The deal reinforced MStar’s belief that it will achieve its target of gaining a 10 percent to 15 percent share of the world’s advanced set-top box market.
MStar’s chips support conditional access (CA) technology, which controls pay-TV subscribers’ access to digital TV services.
The company expects business to continue to grow next quarter despite the current economic uncertainties, MStar chairman Wayne Liang (梁公偉) told reporters.
“Businesses in chips for mobile phones and set-top boxes will grow further and TV [chips] will be flat compared with the current quarter,” Liang said.
MStar began shipping set-top box chips supporting CA technology to a customer last quarter after receiving certifications from the world’s major CA technology developers such as Nagra Kudelski, which creates applications using the technology, that enable pay-TV operators to securely deliver digital content to TV set-top boxes, digital video recorders and PCs.
“We believe this deal will spark a chain effect,” Liang said.
“The shipment volume will grow gradually. We believe this is a business with big growth potential,” he said.
Taiwan Broadband plans to invest NT$1.5 billion (US$49 million) on upgrading existing set-top boxes to use CA technology as part of its effort to convert more than half of its programs to digital by 2015, from 12 percent now.
The company uses Nagra Kudelski’s technology.
“This also happening in China and other Asian nations.

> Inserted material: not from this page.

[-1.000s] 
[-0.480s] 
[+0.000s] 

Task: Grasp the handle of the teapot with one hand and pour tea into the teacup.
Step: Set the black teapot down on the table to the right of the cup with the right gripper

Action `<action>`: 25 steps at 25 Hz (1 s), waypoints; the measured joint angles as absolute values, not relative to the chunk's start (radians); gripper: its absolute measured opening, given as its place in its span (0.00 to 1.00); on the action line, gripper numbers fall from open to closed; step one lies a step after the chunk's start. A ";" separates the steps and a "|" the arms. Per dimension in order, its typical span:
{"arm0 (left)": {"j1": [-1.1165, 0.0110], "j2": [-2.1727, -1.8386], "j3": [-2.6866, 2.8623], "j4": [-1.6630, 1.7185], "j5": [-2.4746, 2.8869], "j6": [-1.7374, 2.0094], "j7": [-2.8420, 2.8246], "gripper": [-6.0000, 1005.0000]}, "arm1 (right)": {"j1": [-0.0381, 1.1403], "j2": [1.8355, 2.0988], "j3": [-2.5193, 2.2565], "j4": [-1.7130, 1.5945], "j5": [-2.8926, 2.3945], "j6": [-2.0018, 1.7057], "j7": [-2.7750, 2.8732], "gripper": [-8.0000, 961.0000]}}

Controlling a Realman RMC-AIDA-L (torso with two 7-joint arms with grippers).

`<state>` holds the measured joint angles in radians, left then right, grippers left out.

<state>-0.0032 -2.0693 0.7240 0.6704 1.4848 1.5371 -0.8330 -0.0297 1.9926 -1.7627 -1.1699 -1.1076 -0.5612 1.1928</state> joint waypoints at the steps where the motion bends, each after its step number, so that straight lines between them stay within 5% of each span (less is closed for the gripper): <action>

We also see business opportunities in South America and African [countries] are undergoing the same conversion” from analog signals to digital, Liang said.
Jean-Luc Jezouin, senior vice president and general manager of Nagra Kudelski’s New Markets Region, told a media briefing in Taipei yesterday that his company was in talks with MStar to reach emerging markets like China and India.
The timeline was hard to predict now because it usually takes the chip company at least 18 months to receive certification before shipping its products, Jezouin said.
MStar retained unchanged its target to increase revenue contribution from the set-top box business to 5 percent of its total revenues at the end of this year, Liang said.
TV chips are the main revenue source of MStar, making up 75 percent of its second-quarter revenues of NT$8.35 billion.